Brief:
Within the material below, find each line bearing the word "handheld" and present it.

Data records:
BEGIN

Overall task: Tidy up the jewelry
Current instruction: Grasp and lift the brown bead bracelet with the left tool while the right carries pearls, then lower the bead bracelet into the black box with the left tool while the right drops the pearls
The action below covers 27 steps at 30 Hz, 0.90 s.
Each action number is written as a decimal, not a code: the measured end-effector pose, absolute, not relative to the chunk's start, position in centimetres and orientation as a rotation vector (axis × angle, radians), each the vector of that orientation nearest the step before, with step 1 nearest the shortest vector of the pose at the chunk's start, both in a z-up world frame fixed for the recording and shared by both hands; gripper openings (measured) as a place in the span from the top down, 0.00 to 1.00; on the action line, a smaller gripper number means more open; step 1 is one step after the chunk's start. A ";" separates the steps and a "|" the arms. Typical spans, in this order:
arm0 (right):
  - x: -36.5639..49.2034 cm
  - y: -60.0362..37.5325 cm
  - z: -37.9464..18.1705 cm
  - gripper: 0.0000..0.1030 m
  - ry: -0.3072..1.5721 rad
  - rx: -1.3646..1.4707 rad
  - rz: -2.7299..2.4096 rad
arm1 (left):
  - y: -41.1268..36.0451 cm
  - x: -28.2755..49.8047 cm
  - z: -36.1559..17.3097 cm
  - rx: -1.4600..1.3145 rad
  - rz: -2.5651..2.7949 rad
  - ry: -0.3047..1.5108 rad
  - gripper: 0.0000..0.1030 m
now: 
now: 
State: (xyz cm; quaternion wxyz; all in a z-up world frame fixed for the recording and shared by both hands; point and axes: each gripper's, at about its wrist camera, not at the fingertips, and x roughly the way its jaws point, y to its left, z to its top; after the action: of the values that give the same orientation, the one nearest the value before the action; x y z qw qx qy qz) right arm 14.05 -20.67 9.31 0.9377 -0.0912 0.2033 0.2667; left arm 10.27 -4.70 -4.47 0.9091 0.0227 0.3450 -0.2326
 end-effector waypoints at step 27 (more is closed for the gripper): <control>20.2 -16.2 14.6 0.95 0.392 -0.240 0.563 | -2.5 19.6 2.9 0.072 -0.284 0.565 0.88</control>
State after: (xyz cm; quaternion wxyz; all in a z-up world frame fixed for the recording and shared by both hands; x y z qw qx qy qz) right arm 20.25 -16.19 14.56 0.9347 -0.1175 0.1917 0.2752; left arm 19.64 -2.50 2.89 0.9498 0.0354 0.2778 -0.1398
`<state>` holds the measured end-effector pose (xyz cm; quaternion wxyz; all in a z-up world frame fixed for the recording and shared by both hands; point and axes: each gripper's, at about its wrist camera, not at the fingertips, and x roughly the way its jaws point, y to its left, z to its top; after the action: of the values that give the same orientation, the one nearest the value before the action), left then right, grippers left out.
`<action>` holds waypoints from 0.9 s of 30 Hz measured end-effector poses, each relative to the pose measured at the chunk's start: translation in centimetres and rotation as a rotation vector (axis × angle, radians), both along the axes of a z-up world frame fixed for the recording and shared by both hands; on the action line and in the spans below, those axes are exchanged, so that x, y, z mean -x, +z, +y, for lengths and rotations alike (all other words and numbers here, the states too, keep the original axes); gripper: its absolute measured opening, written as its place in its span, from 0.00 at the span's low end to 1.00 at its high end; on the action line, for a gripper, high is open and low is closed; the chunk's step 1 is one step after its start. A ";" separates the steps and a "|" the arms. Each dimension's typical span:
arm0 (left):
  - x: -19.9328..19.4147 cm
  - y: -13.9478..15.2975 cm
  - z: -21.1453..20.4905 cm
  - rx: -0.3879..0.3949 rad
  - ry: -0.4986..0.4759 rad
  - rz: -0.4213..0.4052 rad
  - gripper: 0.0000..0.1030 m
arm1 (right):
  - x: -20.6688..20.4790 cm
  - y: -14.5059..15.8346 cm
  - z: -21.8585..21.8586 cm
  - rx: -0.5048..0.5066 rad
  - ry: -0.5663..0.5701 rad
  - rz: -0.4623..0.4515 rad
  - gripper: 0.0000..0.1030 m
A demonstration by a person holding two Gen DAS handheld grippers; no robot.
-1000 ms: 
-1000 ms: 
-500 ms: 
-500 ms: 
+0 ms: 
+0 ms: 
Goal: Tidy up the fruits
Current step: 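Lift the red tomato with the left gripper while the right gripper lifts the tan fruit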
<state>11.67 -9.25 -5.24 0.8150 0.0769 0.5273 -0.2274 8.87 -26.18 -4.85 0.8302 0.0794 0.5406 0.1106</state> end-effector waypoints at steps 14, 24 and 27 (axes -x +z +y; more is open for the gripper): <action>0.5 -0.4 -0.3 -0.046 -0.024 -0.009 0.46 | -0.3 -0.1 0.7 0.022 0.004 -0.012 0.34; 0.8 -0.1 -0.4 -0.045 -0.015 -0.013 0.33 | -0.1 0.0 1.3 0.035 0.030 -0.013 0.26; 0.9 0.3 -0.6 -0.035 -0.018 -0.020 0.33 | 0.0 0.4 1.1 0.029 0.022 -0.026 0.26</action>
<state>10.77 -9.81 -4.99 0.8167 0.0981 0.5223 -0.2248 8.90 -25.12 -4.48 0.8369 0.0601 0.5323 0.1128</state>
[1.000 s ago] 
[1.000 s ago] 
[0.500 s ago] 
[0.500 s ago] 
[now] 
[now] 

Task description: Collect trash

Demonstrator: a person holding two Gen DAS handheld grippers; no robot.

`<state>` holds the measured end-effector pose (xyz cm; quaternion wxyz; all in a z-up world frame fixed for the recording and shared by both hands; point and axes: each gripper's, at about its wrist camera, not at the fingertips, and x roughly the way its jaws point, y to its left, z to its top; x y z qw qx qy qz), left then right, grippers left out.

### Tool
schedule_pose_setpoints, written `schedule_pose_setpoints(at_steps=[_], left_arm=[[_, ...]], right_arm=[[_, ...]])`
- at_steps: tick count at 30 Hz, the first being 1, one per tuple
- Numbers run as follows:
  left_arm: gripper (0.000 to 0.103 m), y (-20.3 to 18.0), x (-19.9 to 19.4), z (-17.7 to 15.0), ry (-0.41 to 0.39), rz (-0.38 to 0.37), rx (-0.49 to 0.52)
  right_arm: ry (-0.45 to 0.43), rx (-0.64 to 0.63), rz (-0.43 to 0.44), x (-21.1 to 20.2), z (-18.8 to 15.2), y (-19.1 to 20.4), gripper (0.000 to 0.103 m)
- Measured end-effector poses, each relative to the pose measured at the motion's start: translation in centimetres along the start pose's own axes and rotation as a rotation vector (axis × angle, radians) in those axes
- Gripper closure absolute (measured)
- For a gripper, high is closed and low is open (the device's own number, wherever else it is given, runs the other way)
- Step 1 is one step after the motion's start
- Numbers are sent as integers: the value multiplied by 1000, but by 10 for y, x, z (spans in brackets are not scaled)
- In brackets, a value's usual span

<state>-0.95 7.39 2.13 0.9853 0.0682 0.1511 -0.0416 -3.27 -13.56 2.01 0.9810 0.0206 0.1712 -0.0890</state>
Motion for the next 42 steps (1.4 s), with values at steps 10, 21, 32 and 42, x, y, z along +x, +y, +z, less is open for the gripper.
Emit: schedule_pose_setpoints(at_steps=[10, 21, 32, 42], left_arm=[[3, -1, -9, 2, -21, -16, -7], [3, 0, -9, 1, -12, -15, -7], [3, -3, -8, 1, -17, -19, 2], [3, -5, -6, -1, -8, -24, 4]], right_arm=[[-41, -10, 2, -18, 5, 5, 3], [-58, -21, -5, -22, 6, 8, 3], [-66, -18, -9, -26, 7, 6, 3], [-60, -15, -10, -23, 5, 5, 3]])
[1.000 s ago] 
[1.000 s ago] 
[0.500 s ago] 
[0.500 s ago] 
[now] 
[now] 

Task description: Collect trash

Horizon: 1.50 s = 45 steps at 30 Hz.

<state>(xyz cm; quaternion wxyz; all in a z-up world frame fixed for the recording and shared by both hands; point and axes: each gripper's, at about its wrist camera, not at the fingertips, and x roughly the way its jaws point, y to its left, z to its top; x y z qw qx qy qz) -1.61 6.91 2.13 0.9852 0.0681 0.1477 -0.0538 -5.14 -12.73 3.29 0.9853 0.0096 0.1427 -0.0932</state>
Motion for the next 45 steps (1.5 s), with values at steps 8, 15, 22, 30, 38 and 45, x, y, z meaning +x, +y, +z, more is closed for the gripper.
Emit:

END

Response area:
A demonstration by a person holding two Gen DAS handheld grippers; no robot.
Demonstrator: a person holding two Gen DAS handheld grippers; no robot.

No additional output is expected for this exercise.